El capítulo 11 de la Carta a los Hebreos, que habla de la fe y hace relucir las grandes figuras
bíblicas que han vivido la fe, llegando a ser modelo para todos los creyentes: "Ahora bien, la fe es la garantía de
los bienes que se esperan, la plena certeza de las realidades que no se
ven" (11,1), dice el primer versículo. Los ojos de la fe son, por lo
tanto, capaces de ver lo invisible y el corazón del creyente puede esperar más
allá de toda esperanza, al igual que Abraham, del que Pablo dice en la Carta a
los Romanos que "creyó, esperando contra toda esperanza" (4,18).
La
Carta a los Hebreos lo presenta así: "Por
la fe, Abraham, obedeciendo al llamado de Dios, partió hacia el lugar que iba a
recibir en herencia, sin saber a dónde iba. Por la fe, Abraham, obedeciendo al
llamado de Dios, partió hacia el lugar que iba a recibir en herencia, sin saber
a dónde iba.

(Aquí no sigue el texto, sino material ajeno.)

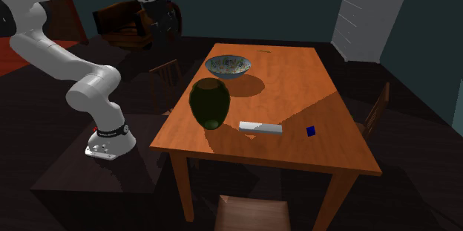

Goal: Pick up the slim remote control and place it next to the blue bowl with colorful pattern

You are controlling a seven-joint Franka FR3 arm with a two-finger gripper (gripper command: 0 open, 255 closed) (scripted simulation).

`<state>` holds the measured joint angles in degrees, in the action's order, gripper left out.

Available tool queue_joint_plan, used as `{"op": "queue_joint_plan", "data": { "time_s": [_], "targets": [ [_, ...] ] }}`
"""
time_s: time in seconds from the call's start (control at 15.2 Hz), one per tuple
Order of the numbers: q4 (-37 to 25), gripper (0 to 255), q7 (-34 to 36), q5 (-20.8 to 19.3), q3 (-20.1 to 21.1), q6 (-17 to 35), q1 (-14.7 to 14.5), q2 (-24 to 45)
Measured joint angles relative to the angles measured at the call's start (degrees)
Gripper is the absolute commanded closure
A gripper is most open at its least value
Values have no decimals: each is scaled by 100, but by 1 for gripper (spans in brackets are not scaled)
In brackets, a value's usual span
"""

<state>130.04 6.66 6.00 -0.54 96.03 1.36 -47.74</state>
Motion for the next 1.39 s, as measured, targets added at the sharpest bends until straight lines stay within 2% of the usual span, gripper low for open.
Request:
{"op": "queue_joint_plan", "data": {
  "time_s": [0.13,0.4,0.92,1.39],
  "targets": [
    [23,0,5,2,18,75,-3,69],
    [171,0,18,4,118,639,-17,616],
    [-17,0,109,-49,338,1680,-37,2126],
    [-481,0,256,-195,501,2385,-45,3544]
  ]
}}
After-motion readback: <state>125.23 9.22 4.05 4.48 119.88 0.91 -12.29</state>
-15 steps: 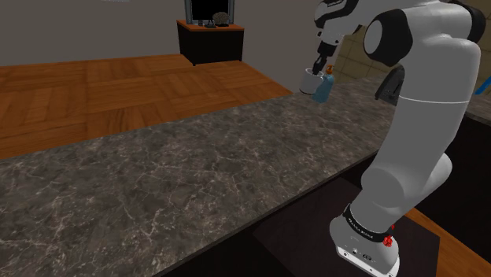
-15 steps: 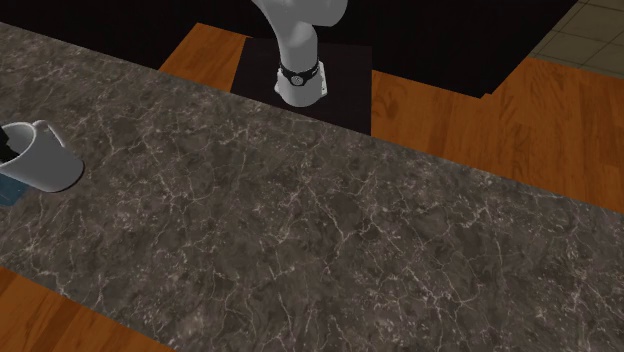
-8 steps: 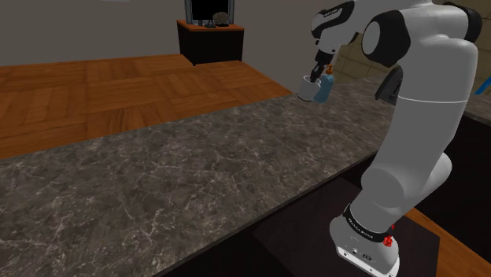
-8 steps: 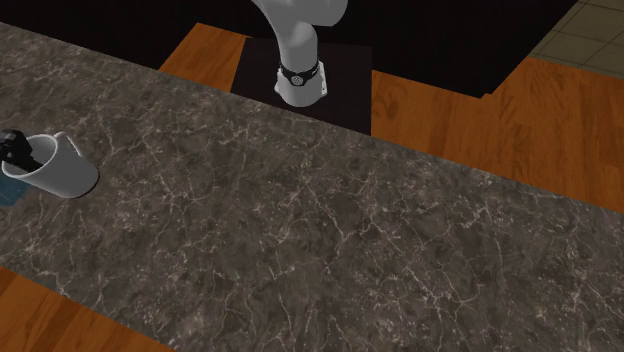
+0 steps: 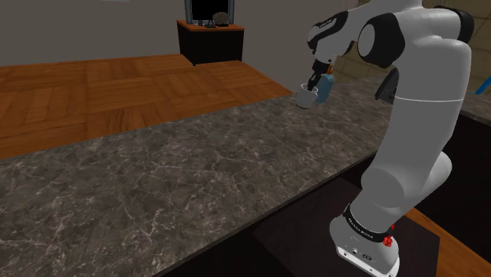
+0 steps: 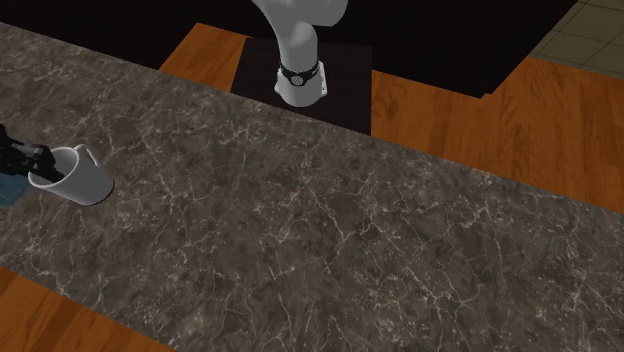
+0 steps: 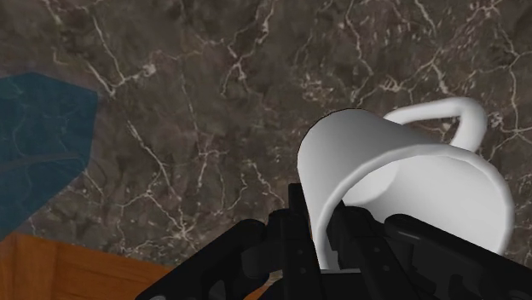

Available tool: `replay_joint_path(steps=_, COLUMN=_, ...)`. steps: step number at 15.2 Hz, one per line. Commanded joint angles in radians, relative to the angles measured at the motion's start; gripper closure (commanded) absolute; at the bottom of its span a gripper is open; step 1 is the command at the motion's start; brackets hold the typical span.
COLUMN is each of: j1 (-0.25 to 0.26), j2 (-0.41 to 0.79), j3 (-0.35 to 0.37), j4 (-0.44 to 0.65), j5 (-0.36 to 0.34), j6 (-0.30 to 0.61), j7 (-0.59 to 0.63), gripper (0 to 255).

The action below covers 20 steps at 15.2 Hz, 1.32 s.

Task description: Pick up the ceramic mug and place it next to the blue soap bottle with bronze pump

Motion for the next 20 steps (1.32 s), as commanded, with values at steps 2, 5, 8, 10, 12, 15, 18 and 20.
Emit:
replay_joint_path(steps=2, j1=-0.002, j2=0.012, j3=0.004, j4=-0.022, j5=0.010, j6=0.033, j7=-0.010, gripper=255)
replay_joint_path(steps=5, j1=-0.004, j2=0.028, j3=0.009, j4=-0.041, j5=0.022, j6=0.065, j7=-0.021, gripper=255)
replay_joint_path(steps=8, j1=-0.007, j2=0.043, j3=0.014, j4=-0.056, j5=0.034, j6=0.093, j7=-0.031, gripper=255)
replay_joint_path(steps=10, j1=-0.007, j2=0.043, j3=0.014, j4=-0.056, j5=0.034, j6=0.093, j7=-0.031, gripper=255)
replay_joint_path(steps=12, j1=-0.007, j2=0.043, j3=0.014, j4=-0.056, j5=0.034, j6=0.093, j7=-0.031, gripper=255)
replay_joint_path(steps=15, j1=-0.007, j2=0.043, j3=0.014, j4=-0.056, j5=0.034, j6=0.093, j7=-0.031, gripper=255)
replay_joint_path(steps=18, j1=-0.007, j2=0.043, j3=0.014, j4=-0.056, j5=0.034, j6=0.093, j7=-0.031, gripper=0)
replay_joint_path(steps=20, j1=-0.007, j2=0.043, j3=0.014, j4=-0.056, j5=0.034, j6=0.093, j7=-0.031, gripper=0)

Por la fe, vivió como extranjero en la Tierra prometida, habitando
en carpas, lo mismo que Isaac y Jacob, herederos con él de la misma promesa.
Porque Abraham esperaba aquella ciudad de sólidos cimientos, cuyo arquitecto y
constructor es Dios". (11, 8-10).
El
autor de la Carta a los Hebreos se refiere aquí a la llamada de Abraham,
narrada en el libro del Génesis ¿qué le pide Dios a este gran patriarca? Le
pide que abandone su tierra para ir al país que le mostrará. El Señor dijo a
Abram: «Deja tu tierra natal y la casa de tu padre, y ve al país que yo te
mostraré" (Génesis 12, 1). ¿Cómo habríamos respondido nosotros a una
invitación semejante?
Se
trata, en efecto, de un partir en la oscuridad, sin saber dónde lo conducirá
Dios, es un camino que requiere una obediencia y una confianza radicales, a la
que sólo la fe permite acceder. Pero la oscuridad de lo desconocido está
iluminada por la luz de una promesa; Dios añade a su mando una palabra
tranquilizadora, que le abre a Abraham un futuro de vida en toda su plenitud: "Yo haré de ti una gran nación y te
bendeciré; engrandeceré tu nombre... y por ti se bendecirán todos los pueblos
de la tierra" (Gen 12,2.3).
El
narrador bíblico hace hincapié en esto, aunque muy discretamente: cuando Abraham
llegó al lugar de la promesa de Dios: "los
cananeos ocupaban el país" (Gen 12:6). La tierra que Dios le dona a
Abraham no le pertenece, él es un extranjero y lo seguirá siendo para siempre,
con todo lo que ello conlleva: no tener intenciones de posesión, sentir siempre
la propia pobreza, verlo todo como un don. Ésta es también la condición
espiritual de quien acepta seguir al Señor, de quien decide partir aceptando su
llamada, bajo el signo de su bendición invisible pero poderosa.
La
fe conduce a Abraham a seguir un camino paradójico. Él será bendecido, pero sin
los signos visibles de la bendición: recibe la promesa de formar un gran
pueblo, pero con una vida marcada por la esterilidad de Sara, su esposa; es
llevado a una nueva patria, pero tendrá que vivir como un extranjero; y la
única posesión de la tierra que se le permitirá será el de una parcela de
terreno para enterrar a Sara (cf. Gn 23,1 a 20).
¿Qué
significa esto para nosotros? Cuando decimos: "Yo creo en Dios", decimos, como Abraham: "Confío en ti, me confío a ti,
Señor", pero no como a Alguien a quien se acude sólo en los momentos
de dificultad o al que dedicar algún momento del día o de la semana. Decir "Yo creo en Dios" significa
fundar en Él mi vida, dejar que su Palabra la oriente cada día, en las opciones
concretas sin temor de perder algo de mí mismo.